Jim Barron (born 19 October 1943) is an English former footballer who played as a goalkeeper. He played over 400 games in the Football League for a number of clubs over a twenty-year career.

Career
Barron began his playing career at Wolverhampton Wanderers in 1961. After time in the reserves, he made his league debut on 30 November 1963 in a goalless draw with Everton. He managed 7 starts in the 1963–64 season, deputising for Fred Davies, but apart from a solitary appearance the following season, these proved his only games for the club.

He moved to Chelsea in 1965 but found opportunities just as limited. It was only when he joined lower league Oxford United the following year that he gained regular football.

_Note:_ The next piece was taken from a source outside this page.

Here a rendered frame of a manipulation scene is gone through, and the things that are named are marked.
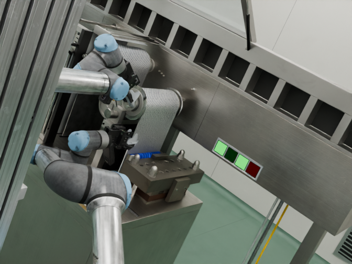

He went on to serve both Oxford and his subsequent club, Nottingham Forest, over 150 times each. He also had accomplished spells at Swindon Town, Connecticut Bicentennials and Peterborough United during a twenty-year professional career.

Barron is currently a first-team coach at League One Northampton Town, and was appointed as joint caretaker manager on 20 December 2006, following the resignation of John Gorman. After the appointment of Stuart Gray as new manager in January 2007, Barron reverted to his role as a first team coach.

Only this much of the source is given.